A set of Node-RED nodes for inter-project communication within the FlowFuse platform
Apache License 2.0
5 stars 0 forks source link

Project Nodes do not keep MQTT connection open #14

Closed sammachin closed 1 year ago

sammachin commented 2 years ago

Current Behavior

Running a flow on a device with the Project In node I see a lot of these messages in the device-agent log:

[NR] 10 Aug 17:06:30 - [info] Project Link nodes connection closed
[NR] 10 Aug 17:06:36 - [info] Project Link nodes connected
[NR] 10 Aug 17:07:36 - [info] Project Link nodes connection closed
[NR] 10 Aug 17:07:41 - [info] Project Link nodes connected
[NR] 10 Aug 17:09:41 - [info] Project Link nodes connection closed
[NR] 10 Aug 17:09:46 - [info] Project Link nodes connected
[NR] 10 Aug 17:10:46 - [info] Project Link nodes connection closed
[NR] 10 Aug 17:10:51 - [info] Project Link nodes connected
[NR] 10 Aug 17:12:52 - [info] Project Link nodes connection closed
[NR] 10 Aug 17:12:57 - [info] Project Link nodes connected
[NR] 10 Aug 17:13:57 - [info] Project Link nodes connection closed
[NR] 10 Aug 17:14:03 - [info] Project Link nodes connected
[NR] 10 Aug 17:15:03 - [info] Project Link nodes connection closed

This looks like the connection is being closed every 60, 120 or 180 seconds and then taking a few seconds to reconnect.

My project doesn't send much data over the link node so it can go for hours without sending a message.

If I implement a ping message to be sent over the node every 20s then the connection messages arn't shown.

Expected Behavior

Connection should be maintained without events in the log.

Need to clarify the timeout configuration between nodes and the broker in order to have the optimal experience but reduce data overheads.

Steps To Reproduce

deploy project to device with link nodes, do not send any data over the nodes for ~5mins, observe log

Environment

hardillb commented 2 years ago

I've been looking at the logs to see what's going on and they are not as helpful as I'd like.

It looks like mosquitto is logging the IP address of the ALB proxy and not looking for the X-Forwarded-For header to get the real remote client IP address.

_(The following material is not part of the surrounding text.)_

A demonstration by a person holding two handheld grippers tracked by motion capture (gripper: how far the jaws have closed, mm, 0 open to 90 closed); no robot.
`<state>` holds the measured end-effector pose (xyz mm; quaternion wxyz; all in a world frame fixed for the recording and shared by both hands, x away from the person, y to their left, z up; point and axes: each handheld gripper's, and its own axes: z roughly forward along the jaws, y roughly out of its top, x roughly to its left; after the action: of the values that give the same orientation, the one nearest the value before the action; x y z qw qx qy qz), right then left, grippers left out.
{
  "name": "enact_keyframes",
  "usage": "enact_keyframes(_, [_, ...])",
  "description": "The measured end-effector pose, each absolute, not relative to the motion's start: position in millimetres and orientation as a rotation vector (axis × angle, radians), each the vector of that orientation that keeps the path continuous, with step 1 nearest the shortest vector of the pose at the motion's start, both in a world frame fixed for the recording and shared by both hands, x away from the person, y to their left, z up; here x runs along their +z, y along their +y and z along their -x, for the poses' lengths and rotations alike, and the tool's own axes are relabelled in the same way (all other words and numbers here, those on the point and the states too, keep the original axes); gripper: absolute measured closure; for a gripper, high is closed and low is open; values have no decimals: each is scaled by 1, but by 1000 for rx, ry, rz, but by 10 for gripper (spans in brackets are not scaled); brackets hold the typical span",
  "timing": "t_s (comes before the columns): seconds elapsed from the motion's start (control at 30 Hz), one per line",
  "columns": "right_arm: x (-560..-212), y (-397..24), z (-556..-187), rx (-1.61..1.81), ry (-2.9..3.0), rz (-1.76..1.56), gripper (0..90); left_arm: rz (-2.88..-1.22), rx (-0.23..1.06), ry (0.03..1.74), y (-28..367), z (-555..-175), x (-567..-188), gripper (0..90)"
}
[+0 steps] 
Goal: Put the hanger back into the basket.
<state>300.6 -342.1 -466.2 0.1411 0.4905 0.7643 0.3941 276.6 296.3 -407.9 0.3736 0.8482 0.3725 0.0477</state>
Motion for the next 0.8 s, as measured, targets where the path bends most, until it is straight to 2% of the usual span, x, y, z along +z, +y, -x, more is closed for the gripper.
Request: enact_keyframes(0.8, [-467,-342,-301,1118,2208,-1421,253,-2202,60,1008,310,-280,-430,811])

But I'm going to guess that this is down to the ALB closing connections that don't send data.

The default MQTTjs keepalive is 60 seconds and I can't see anywhere we override that in the node at the moment

hardillb commented 2 years ago

I have found an idle timeout settings on the ALB that defaults to 60 seconds. I have bumped this to 120 and things look more stable.

hardillb commented 2 years ago

I can't find a way to set this automatically from the k8s ingress settings.

hardillb commented 2 years ago

Can we move this to review now?

Steve-Mcl commented 1 year ago

I have found an idle timeout settings on the ALB that defaults to 60 seconds. I have bumped this to 120 and things look more stable.

Looking at my logs and the recent discussion in slack, I suspect this is still 60s

I will shortly raise a PR that ensures we set the keepalive flag in the mqtt.connect options to sub 60 secs as my testing reveals this makes the connection stable.

Proposal confirmed by Ben as "probably right for now" - thanks Ben. PR incoming.